A trickier aspect of the workshops came in articulating the musical theory behind our new work. Even when writing with regular bandmates, it’s fairly common to have different ideas of what to call certain sections (eg bridge, pre-chorus) and how to talk about the music you’re making in a rehearsal setting. Some people picture music largely in terms of form and use that kind of structural vocabulary to describe it (‘somewhere between verse three and four we need another bridge section’), while others use lyrics as a framework (‘what happens after “Love is all you need?”’) Others are thinking about the harmonic flow of the music as a way to map it out (‘let’s go from the G7 chord’), and more often it’s a combination of all of these to some degree. So a part of the process when working with someone new is establishing a way of describing the music that suits you both.  Sara and I come from two different musical systems, so this added another layer to the discussion. We encountered some diversion between the following: interaction between melody and harmony/accompaniment, improvisation and composition, modes and key signatures, rhythmic patterns and beat cycles, fixed scales and microtones…notes in between the notes! It’s been great to approach things in a different way, and make small inroads into broadening my knowledge of another system, thanks to a crash course from Sara. I’m a firm believer that all musical experiences inform each other, and look forward to seeing how this one finds its way through into future work.

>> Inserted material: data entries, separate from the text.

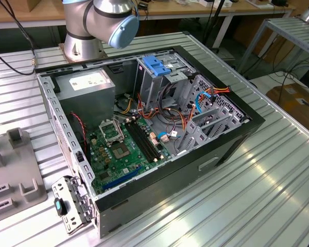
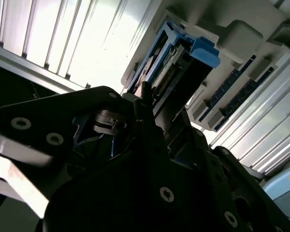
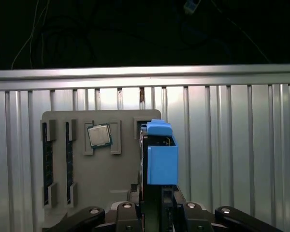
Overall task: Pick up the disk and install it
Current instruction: 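Pick up the disk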
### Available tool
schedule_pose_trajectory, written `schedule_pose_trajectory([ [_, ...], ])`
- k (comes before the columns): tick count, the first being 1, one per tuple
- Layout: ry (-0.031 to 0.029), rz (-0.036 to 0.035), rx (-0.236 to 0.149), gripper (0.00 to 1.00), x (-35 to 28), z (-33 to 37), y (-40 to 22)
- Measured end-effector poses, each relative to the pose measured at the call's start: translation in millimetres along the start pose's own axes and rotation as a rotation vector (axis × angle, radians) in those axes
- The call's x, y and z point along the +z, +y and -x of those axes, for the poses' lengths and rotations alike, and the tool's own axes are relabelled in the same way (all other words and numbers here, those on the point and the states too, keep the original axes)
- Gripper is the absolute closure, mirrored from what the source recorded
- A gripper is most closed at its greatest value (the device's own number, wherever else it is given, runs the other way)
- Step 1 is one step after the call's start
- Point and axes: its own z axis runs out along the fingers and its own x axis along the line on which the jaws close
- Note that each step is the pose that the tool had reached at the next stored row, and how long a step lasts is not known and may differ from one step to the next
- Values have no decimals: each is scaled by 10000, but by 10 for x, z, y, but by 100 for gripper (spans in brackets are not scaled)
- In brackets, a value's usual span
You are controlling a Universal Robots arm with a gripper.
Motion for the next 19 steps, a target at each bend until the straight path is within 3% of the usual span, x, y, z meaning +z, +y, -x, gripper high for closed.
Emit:
schedule_pose_trajectory([
  [12, 1, 2, 1, 65, -13, 0, 0],
  [16, 7, 2, 0, 65, -55, 1, 0],
  [19, 8, 2, 0, 65, -128, 2, 1],
])
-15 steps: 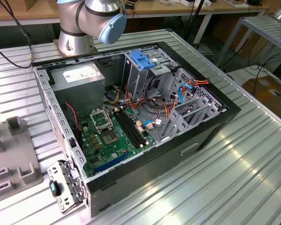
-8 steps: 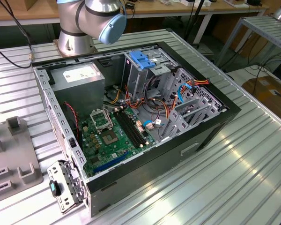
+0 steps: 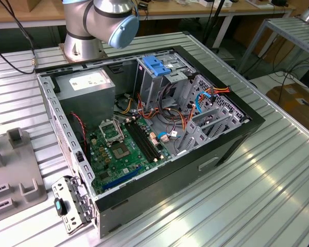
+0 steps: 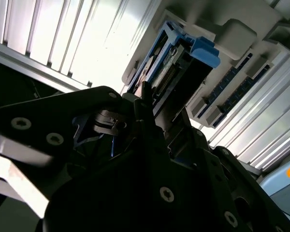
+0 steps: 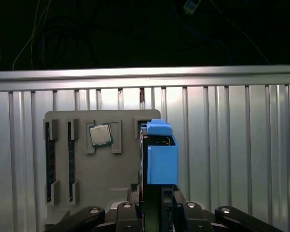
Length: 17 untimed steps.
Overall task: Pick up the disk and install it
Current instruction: 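Pick up the disk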
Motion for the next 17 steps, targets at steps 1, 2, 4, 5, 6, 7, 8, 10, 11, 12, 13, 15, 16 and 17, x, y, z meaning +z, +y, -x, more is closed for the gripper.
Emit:
schedule_pose_trajectory([
  [1, 2, 0, 0, 65, -59, 1, 1],
  [2, 3, 0, 0, 65, -103, 2, 1],
  [4, 7, -1, 0, 65, -190, 3, 2],
  [5, 8, 0, 0, 65, -246, 4, 3],
  [6, 11, -1, 1, 65, -287, 6, 3],
  [7, 12, -1, 0, 65, -313, 6, 4],
  [8, 12, -2, 0, 65, -326, 6, 4],
  [10, 12, -1, 0, 65, -329, 6, 4],
  [11, 13, -1, 0, 65, -330, 6, 4],
  [12, 12, -2, 0, 65, -330, 6, 4],
  [13, 13, -1, 1, 65, -331, 6, 4],
  [15, 14, 1, 0, 65, -355, 7, 4],
  [16, 14, 1, 0, 65, -371, 8, 4],
  [17, 14, 0, 0, 65, -384, 9, 5],
])
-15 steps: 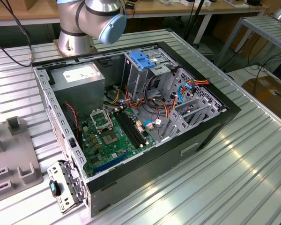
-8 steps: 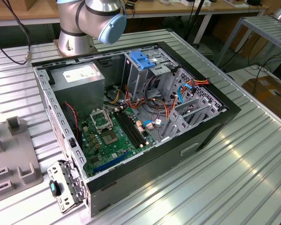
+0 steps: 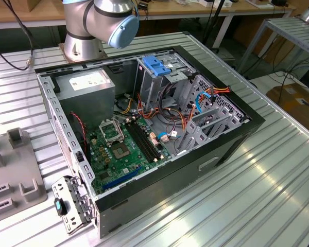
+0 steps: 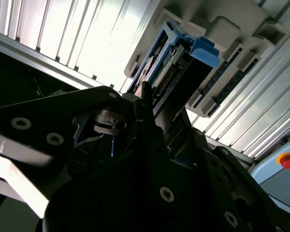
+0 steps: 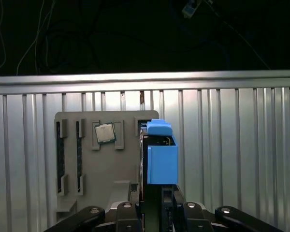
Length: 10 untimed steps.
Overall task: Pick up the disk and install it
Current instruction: 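Pick up the disk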
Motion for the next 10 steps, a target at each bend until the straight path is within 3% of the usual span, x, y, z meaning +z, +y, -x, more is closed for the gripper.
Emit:
schedule_pose_trajectory([
  [10, 4, -2, 0, 65, -178, 21, 3],
])
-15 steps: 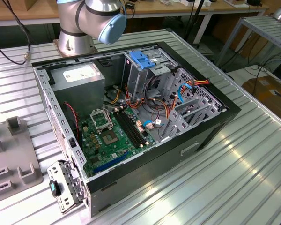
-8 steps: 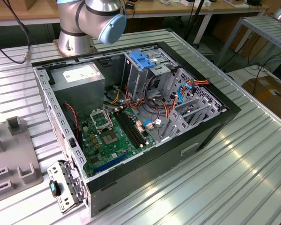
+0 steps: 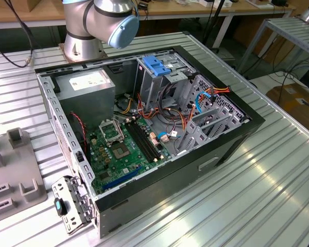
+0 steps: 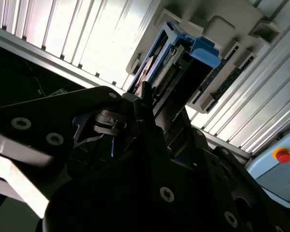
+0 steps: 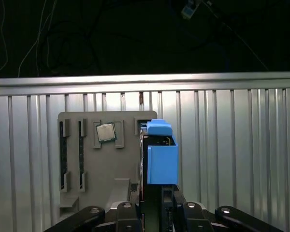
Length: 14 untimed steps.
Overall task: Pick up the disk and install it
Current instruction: 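Pick up the disk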
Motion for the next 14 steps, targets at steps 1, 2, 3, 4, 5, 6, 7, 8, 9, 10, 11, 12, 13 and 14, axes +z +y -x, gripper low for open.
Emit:
schedule_pose_trajectory([
  [1, 0, 0, 0, 65, -15, 1, 0],
  [2, 1, 0, 0, 65, -28, 2, 1],
  [3, 1, 1, 0, 65, -44, 4, 1],
  [4, 1, 0, 0, 65, -57, 6, 1],
  [5, 1, 0, 0, 65, -77, 7, 1],
  [6, 1, 1, 0, 65, -94, 9, 1],
  [7, 1, 0, 1, 65, -110, 10, 2],
  [8, 1, 0, 1, 65, -122, 10, 2],
  [9, 1, 1, 0, 65, -140, 10, 2],
  [10, 1, 1, 0, 65, -152, 11, 2],
  [11, 1, 1, 0, 65, -169, 11, 3],
  [12, 1, 0, 0, 65, -187, 12, 3],
  [13, 1, 0, 0, 65, -198, 12, 3],
  [14, 1, 0, 0, 65, -204, 12, 3],
])
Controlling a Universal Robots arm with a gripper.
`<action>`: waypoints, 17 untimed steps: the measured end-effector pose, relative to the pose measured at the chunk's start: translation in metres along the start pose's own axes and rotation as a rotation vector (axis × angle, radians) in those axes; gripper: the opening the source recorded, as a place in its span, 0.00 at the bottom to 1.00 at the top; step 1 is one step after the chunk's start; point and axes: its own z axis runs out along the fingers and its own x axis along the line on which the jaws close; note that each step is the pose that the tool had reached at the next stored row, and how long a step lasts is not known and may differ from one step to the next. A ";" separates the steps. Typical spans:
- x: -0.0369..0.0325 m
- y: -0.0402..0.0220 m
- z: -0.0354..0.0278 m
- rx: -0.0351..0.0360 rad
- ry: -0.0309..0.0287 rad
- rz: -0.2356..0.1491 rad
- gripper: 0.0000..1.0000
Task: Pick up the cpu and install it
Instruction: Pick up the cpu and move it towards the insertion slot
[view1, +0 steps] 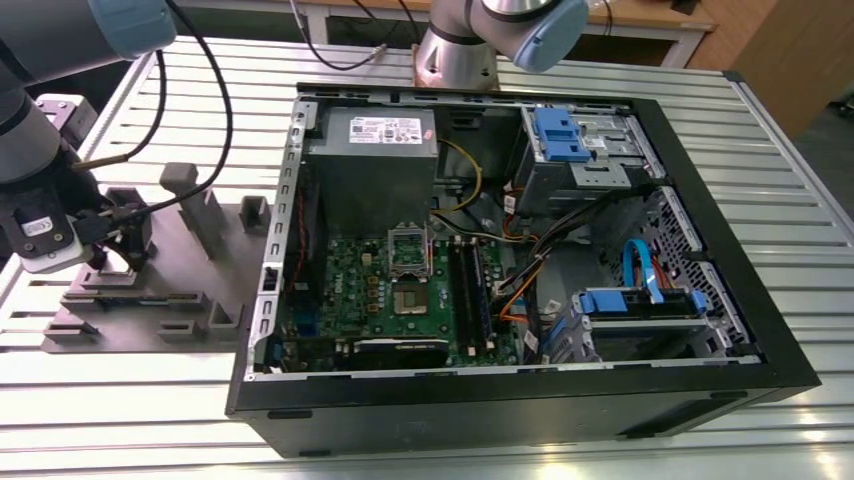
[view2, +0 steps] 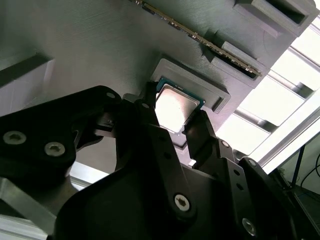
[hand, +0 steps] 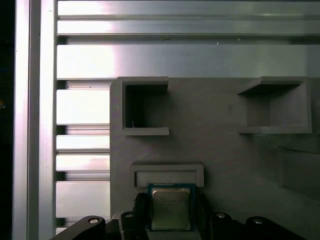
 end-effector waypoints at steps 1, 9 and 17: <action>0.0000 0.0000 0.0001 0.0000 -0.0001 0.000 0.51; 0.0001 0.0000 0.0003 0.0001 0.0000 0.000 0.47; 0.0003 -0.0001 0.0010 0.0001 0.0000 0.000 0.47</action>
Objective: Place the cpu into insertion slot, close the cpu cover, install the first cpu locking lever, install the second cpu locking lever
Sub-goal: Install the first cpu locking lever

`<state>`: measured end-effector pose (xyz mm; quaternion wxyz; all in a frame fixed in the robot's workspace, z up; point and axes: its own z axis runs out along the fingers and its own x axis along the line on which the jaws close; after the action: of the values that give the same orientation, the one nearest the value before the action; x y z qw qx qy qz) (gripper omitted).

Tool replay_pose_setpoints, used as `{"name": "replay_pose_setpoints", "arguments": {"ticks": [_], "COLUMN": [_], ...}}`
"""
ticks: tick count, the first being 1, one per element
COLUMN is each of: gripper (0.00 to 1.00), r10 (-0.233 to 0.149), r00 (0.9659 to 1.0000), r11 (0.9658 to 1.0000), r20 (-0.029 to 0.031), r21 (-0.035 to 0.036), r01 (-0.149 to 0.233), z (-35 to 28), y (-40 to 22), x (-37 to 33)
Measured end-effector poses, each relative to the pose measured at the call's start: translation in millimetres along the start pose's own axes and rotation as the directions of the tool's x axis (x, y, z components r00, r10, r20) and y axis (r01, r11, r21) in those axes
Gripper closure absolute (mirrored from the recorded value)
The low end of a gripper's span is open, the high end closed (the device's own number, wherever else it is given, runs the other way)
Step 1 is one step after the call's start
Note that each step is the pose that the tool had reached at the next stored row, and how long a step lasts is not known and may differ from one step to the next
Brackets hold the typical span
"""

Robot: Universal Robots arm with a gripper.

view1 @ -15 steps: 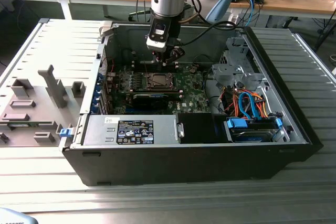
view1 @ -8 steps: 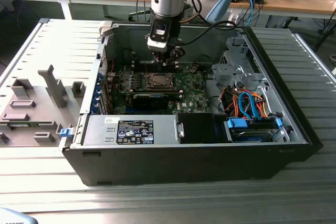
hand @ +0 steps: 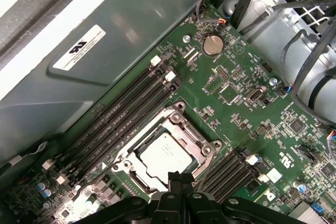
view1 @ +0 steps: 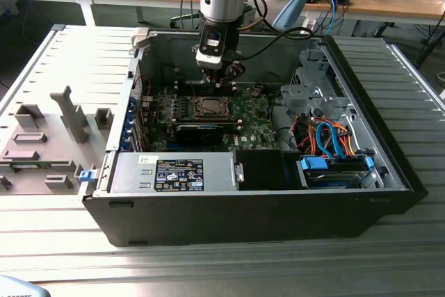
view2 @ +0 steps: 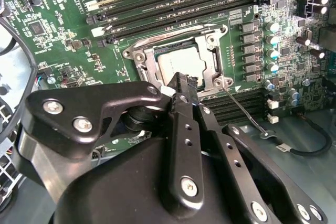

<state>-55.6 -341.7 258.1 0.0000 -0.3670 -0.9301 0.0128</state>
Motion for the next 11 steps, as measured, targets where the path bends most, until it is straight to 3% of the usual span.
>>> {"name": "replay_pose_setpoints", "arguments": {"ticks": [11], "gripper": [0.89], "r10": [-0.017], "r00": [0.9999], "r11": [0.9999], "r20": [0.0004], "r21": [-0.0002], "r01": [0.017], "z": [0.0], "y": [0.0], "x": [0.0]}}
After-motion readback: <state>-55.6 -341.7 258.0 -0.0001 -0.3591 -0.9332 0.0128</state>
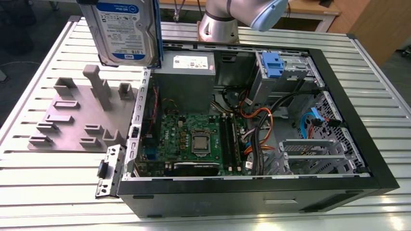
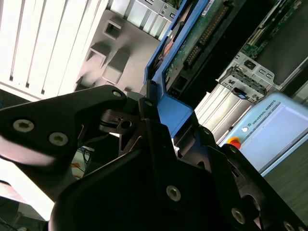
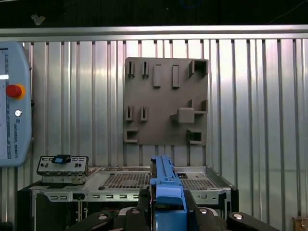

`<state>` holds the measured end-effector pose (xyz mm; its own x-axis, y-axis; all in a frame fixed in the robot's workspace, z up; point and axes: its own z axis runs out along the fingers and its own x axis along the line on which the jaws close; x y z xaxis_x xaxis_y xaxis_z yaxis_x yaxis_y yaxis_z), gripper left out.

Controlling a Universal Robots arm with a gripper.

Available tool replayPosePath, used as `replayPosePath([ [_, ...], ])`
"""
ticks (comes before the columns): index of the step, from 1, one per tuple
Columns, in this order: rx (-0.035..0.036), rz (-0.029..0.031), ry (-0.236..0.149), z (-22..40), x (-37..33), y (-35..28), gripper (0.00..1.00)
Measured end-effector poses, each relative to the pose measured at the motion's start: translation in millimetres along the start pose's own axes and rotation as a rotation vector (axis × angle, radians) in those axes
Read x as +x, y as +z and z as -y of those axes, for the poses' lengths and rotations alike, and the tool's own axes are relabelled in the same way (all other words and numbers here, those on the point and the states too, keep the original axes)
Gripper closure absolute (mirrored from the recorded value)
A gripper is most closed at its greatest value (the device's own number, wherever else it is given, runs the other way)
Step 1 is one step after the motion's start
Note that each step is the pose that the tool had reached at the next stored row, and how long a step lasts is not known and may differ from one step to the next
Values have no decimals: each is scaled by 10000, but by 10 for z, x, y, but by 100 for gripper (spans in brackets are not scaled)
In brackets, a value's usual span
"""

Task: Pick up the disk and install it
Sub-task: 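Pick up the disk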

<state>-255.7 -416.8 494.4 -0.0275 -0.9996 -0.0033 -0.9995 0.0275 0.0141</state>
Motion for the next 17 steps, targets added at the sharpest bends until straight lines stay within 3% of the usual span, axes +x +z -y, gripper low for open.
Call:
replayPosePath([
  [17,0,0,0,93,-3,-1,64],
])
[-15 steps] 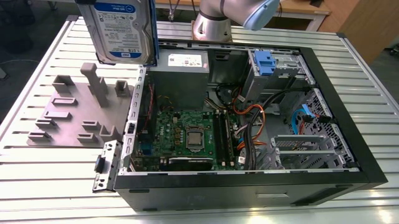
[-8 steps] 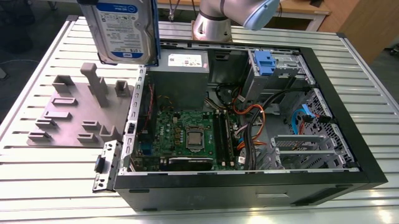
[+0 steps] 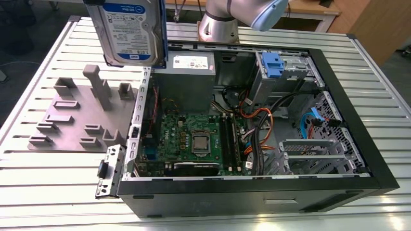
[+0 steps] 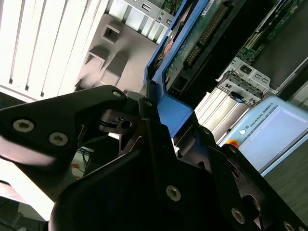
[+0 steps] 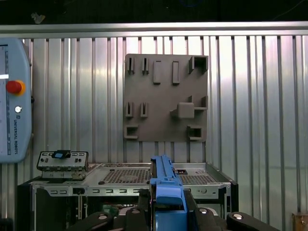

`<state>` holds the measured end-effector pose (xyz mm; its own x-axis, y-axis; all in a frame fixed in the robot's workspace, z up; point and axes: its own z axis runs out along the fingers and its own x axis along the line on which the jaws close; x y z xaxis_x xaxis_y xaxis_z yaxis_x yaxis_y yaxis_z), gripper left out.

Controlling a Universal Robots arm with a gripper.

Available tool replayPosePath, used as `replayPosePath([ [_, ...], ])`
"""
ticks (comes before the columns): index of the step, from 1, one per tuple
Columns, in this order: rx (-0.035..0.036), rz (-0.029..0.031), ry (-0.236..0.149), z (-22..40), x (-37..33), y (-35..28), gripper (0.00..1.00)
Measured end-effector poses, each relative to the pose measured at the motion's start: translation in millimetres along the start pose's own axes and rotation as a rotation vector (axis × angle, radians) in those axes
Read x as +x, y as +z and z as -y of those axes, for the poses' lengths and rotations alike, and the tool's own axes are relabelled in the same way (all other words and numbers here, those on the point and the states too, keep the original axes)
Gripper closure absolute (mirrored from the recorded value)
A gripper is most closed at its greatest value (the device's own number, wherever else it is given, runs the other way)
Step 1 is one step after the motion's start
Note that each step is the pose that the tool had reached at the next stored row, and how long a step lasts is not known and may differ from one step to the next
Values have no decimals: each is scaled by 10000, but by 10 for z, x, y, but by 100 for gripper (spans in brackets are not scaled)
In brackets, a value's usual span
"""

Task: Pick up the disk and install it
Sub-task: 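Pick up the disk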

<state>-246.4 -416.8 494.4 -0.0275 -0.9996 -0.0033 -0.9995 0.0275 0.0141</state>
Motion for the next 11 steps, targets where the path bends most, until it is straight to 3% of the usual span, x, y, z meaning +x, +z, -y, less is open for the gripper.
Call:
replayPosePath([
  [5,1,1,0,54,9,0,64],
  [11,1,0,0,81,97,-1,64],
])
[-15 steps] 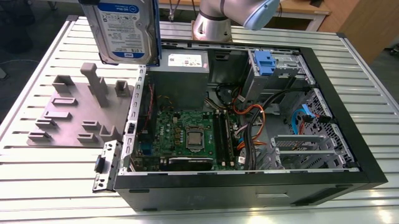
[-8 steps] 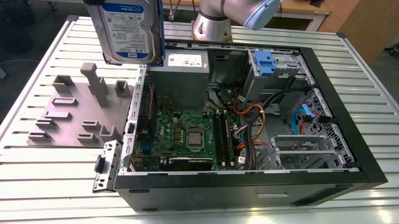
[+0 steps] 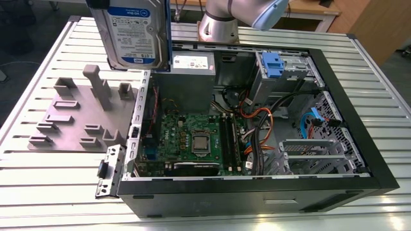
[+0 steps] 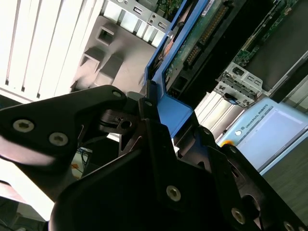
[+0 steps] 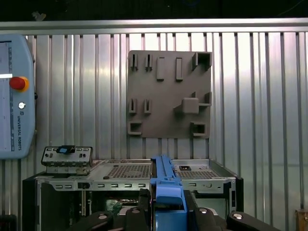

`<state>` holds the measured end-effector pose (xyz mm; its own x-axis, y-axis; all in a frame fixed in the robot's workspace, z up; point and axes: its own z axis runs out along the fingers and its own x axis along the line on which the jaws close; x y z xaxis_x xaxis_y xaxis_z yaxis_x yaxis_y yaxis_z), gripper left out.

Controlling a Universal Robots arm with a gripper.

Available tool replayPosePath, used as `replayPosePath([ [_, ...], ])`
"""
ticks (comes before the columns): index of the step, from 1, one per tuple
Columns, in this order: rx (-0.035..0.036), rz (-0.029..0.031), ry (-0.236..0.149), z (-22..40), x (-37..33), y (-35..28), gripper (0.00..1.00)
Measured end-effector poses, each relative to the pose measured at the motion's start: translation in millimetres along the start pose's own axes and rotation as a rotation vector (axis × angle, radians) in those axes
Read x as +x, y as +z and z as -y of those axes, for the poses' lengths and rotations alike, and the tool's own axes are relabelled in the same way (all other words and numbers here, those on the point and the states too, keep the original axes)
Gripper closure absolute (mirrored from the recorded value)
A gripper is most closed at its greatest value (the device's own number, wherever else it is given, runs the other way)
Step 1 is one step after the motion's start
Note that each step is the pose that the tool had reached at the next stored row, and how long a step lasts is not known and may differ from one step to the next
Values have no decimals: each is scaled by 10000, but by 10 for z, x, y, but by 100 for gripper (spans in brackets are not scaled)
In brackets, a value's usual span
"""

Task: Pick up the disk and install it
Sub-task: 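Pick up the disk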

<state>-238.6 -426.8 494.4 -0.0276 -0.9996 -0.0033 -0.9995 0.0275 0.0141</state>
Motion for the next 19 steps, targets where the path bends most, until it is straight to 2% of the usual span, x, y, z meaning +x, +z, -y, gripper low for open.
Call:
replayPosePath([
  [4,0,1,0,18,41,0,64],
  [13,-1,-1,0,104,40,-2,64],
  [19,0,-1,0,136,39,-2,64],
])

Having lived in Glasgow for almost ten years, it was a pleasure to welcome our visitors from Lahore, view the city through new eyes – a walking tour of the city centre armed me with some pub quiz facts – and also spend time with people from the world of poetry. With musicians and poets working separately for the week, we heard each other’s work for the first time at the Glasgow and London performances; I loved hearing what the poets had produced together, and about the conversations opened up by the writing process.  It was a total joy to sing and play music with Sara, and I hope we can do it again sometime in the future. Thanks to Highlight Arts, Alchemy and the British Council for this exciting and illuminating project.

 

Sarah Hayes

Sarah Hayes is a singer and flute player from Northumberland. She moved to Glasgow in 2005, where she leads a varied musical life, performing and teaching across a range of settings. Sarah plays in three classical chamber groups and folk trio Wildings, and is also a member of indie-pop band Admiral Fallow, who have toured the UK, Europe, USA and Australia, and released two albums to critical acclaim.  Her Celtic Connections New Voices commission, Woven, premiered at the festival in January 2014 and earned a five star review in the Scotsman newspaper.  A studio recording of Woven is due for release in autumn 2015.